Researchers

Hampus Östh Gustafsson

Tobias Dalberg

Audrey Harroche

François van Schalkwyk

Marie-Gabrielle Verbergt
Backgrounds
Hampus Östh Gustafsson
(PI, uppsala University)
Intellectual historian at Uppsala University with an interdisciplinary focus on the societal legitimacy of knowledge, crisis discourses, and the history of research funding. Co-editor of The Humanities and the Modern Politics of Knowledge (2022) and contributor to journals such as Higher Education, History of Humanities, and Minerva. Formerly affiliated with institutions including the University of Oxford, University of Amsterdam, and Lund University. Co-leads research on Sweden’s SSH funding history, career trajectories, and early career precarity.
Tobias Dalberg
(Uppsala UNIVERSITY)
Senior Lecturer in sociology of education at Uppsala University and former postdoctoral scholar at Stanford University. Specialises in educational pathways, disciplinary evolution, and the sociology of science, with a focus on Sweden’s higher education history from 1945–2020. Collaborates with Östh Gustafsson on case studies of Sweden’s SSH funding and career trajectories. Uses long-term prosopographic data to analyse career patterns and structural changes in academia.
Audrey Harroche
(OXFORD BROOKS BUSINESS SCHOOL/SCIENCES PO)
Lecturer at Oxford Brookes University and researcher at Sciences Po’s Centre for Sociology of Organisations. Studies excellence policies in France and the UK, focusing on academic inequalities and working conditions. Authored a monograph on France’s Excellence Initiatives and is researching the UK’s Research Excellence Framework with attention to diversity, equality, and inclusion.

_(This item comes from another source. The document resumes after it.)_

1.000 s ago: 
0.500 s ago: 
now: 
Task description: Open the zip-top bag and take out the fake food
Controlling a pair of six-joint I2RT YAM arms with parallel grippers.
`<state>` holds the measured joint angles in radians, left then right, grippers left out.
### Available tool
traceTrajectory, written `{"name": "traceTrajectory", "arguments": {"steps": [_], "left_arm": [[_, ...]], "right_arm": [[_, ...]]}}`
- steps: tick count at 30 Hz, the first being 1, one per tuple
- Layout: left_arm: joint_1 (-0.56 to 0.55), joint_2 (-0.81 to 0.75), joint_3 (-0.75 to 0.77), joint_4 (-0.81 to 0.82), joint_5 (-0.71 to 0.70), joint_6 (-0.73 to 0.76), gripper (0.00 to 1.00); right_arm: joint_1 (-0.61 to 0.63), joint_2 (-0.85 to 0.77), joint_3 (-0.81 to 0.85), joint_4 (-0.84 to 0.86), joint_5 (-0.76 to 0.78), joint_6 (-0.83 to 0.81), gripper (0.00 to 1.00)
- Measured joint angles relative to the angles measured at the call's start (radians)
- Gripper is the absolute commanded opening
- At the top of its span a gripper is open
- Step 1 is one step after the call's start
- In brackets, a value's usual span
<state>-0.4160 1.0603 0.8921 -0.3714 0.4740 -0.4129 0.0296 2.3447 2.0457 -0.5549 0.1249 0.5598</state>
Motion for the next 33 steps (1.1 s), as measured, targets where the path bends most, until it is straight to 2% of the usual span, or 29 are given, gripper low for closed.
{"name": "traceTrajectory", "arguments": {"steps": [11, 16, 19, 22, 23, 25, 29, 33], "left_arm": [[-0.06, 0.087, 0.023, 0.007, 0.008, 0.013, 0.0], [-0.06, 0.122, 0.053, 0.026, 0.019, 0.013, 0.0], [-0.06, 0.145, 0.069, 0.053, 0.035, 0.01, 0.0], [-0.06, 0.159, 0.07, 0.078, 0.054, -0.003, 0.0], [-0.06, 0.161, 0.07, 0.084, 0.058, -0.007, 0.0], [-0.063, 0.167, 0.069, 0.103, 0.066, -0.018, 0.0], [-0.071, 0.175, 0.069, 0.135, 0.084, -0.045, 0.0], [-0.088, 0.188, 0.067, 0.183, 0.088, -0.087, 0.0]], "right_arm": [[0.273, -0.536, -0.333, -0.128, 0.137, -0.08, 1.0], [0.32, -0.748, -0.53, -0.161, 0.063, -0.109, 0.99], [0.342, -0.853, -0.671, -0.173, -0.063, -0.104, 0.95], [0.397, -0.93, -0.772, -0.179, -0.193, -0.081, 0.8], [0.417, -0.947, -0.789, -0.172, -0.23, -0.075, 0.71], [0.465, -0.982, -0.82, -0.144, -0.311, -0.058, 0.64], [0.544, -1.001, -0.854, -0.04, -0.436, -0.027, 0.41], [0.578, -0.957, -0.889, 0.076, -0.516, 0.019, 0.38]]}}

Her work informs comparative analyses of funding practices and their impact on early career researchers.
François van Schalkwyk
(Stellenbosch university)
Senior Research Associate in the Faculty of Education at Stellenbosch University and Fellow at Arizona State University’s CORD. Current research interests include competition and cooperation in higher education, academic precarity, scholarly publishing and science-society relations. Author of Research Universities in Africa and over 30 research articles, and associate- editor of Learned Publishing. Contributes global perspectives to the collaboration, examining Europe–Africa funding connections and graduate employment trends in South Africa.
Marie-Gabrielle Verbergt
(ghent university)
Cultural historian and sociologist, Postdoctoral Fellow at Ghent and Utrecht University, with a PhD from Ghent and an MA from The University of Chicago. Researches twentieth-century historiography, academic evaluation, and funding history, with comparative studies on European regimes since the 1970s. Highlights the shift from needs-based, collaborative funding to competitive, performance-based systems. Currently launching a project on humanities scholarship funding in international associations and networks.